Die elektroakustische Methode nutzt spezielle Sensoren, um Strömungs- und Austrittsgeräusche von Wasser in Leitungen präzise zu erfassen. Gerade bei kleinen Leckagen oder schwer erreichbaren Rohren liefert dieses Verfahren zuverlässige Ergebnisse. Störgeräusche werden herausgefiltert, sodass der genaue Schaden punktgenau bestimmt werden kann. Die Leitung muss dabei nicht geöffnet oder demontiert werden.
Tracergasmethode zur Lecksuche Auffinden kleinster Undichtigkeiten mittels spezieller Spurengasdetektion.
Beim Tracergasverfahren wird ein unschädliches Prüfgas gezielt in das Leitungssystem eingeleitet. An der Leckstelle entweicht es und wird mithilfe empfindlicher Messgeräte auch durch Fußböden oder Wände hindurch erkannt. So lassen sich selbst mikroskopisch kleine, akustisch nicht wahrnehmbare Undichtigkeiten zuverlässig auffinden. Das Gas verteilt sich auch in verwinkelten Strukturen optimal. Besonders bei Haarrissen oder langen Rohrstrecken ist diese Methode sehr effektiv.

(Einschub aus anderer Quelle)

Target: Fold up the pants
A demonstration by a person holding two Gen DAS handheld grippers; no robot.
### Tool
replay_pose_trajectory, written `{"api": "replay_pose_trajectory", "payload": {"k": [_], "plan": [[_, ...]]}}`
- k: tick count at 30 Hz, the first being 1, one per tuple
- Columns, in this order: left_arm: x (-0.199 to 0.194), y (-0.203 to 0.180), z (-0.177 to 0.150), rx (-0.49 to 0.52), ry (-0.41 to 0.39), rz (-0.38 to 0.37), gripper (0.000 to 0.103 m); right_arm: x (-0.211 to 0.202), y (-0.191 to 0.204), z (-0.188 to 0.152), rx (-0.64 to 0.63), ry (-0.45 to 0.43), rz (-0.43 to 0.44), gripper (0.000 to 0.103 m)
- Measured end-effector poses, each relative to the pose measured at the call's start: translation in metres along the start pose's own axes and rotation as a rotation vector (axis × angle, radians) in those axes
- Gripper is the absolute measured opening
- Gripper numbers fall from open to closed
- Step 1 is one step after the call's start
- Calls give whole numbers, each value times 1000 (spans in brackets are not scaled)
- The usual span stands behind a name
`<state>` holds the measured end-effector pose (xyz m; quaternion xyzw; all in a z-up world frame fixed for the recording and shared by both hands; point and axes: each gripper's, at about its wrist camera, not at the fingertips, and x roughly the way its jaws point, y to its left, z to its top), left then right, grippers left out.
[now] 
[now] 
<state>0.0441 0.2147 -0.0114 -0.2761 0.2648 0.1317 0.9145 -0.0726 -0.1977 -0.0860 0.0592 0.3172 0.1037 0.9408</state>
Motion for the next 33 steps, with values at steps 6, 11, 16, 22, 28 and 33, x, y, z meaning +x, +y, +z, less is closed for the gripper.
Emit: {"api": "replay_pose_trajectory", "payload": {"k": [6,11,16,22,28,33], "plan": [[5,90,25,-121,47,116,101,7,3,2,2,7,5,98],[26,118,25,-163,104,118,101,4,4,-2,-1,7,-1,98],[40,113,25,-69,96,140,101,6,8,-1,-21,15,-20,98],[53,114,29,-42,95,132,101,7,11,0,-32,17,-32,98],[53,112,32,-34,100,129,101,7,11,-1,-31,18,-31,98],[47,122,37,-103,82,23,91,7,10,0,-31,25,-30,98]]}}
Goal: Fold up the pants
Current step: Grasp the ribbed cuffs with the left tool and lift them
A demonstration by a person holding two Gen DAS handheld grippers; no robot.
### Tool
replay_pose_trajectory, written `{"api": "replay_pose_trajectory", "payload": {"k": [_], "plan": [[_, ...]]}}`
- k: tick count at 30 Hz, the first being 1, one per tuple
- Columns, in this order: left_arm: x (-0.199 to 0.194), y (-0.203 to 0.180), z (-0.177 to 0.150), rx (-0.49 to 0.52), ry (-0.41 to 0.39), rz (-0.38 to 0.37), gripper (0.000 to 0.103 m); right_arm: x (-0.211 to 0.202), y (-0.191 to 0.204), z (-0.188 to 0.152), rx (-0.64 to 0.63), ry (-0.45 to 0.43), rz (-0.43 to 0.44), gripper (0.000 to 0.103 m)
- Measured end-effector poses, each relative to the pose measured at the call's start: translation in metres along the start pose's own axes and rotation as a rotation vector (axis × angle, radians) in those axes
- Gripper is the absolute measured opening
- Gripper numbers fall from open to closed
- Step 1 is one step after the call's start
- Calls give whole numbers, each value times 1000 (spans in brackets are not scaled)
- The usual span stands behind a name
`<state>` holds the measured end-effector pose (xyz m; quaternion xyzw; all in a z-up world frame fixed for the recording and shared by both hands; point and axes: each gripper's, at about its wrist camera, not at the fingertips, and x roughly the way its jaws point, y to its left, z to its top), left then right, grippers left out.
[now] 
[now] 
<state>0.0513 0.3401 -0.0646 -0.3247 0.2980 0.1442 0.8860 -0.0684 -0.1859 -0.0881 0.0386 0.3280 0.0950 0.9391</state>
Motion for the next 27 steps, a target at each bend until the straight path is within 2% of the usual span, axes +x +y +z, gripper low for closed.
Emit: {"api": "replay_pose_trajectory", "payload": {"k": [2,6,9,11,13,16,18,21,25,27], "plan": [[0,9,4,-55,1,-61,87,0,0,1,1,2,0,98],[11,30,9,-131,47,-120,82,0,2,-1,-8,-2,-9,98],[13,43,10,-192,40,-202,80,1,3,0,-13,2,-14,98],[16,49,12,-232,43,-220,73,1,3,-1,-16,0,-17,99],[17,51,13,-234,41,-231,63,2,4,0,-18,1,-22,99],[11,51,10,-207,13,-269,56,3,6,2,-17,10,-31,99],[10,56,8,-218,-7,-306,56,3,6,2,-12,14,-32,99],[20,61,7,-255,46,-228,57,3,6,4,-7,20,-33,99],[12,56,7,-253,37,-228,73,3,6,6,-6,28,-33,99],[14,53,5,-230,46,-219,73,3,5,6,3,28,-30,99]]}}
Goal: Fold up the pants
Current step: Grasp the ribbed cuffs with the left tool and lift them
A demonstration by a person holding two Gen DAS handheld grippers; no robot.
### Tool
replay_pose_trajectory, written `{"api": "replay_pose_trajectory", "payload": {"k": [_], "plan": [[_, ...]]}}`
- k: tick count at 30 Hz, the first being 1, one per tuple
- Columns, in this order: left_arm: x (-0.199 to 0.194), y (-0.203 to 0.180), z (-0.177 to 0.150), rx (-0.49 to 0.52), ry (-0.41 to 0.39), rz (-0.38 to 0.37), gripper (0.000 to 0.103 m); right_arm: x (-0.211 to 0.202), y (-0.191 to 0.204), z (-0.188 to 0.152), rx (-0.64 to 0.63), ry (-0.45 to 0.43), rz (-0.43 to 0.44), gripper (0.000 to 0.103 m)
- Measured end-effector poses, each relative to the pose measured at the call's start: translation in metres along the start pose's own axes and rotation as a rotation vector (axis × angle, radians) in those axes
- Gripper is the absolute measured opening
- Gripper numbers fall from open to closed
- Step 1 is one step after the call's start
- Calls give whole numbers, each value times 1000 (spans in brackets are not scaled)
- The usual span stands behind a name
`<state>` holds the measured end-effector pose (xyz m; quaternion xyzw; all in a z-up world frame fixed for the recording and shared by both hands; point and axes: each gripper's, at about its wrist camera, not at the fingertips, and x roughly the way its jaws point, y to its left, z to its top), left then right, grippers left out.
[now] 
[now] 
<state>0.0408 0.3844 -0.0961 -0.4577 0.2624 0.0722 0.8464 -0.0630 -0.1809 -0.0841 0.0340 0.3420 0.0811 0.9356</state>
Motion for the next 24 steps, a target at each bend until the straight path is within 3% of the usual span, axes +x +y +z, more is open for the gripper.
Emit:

Widerstandsfeuchtemessung an Baustoffen Messung und graphische Auswertung von Feuchtigkeitsverteilung in Bauteilen mittels Widerstandsunterschieden.
Die Widerstandsfeuchtemessung nutzt den unterschiedlichen elektrischen Widerstand zwischen feuchten und trockenen Baustoffen. Durch Sonden können Messwerte gezielt aufgenommen und örtliche Feuchteschwerpunkte sichtbar gemacht werden. Das Verfahren eignet sich besonders für Estriche, Wände oder Dämmschichten, um verborgene Durchfeuchtungen zu erkennen.

Dichtheitsprüfung mittels Druckmessung Abgegrenzte Rohrabschnitte werden mit Druck beaufschlagt und auf Dichtheit kontrolliert.
Mit Druckprüfungen lässt sich feststellen, ob Leitungsabschnitte undicht sind. Hierbei wird der entsprechende Bereich abgetrennt, mit Druck beaufschlagt und das Druckverhalten über eine bestimmte Zeit beobachtet. Ein Druckverlust weist auf eine Leckage hin. Diese Methode ist für Wasser-, Heizungs- und Abwasserleitungen geeignet.
Endoskopische Inspektion von Leitungen Visuelle Kontrolle von schwer zugänglichen Bereichen für punktgenaue Leckageerfassung.
Mit der technischen Endoskopie können schwer zugängliche Hohlräume, Schächte und Leitungssysteme inspiziert werden. Flexible Endoskope liefern hochaufgelöste Bilder direkt auf den Monitor und erlauben die optische Begutachtung der Schadstelle. Dadurch lassen sich Beschädigungen oder Fremdkörper schnell lokalisieren. Besonders bei verdeckten Rohrinstallationen spart dies unnötiges Öffnen großer Bauteilflächen.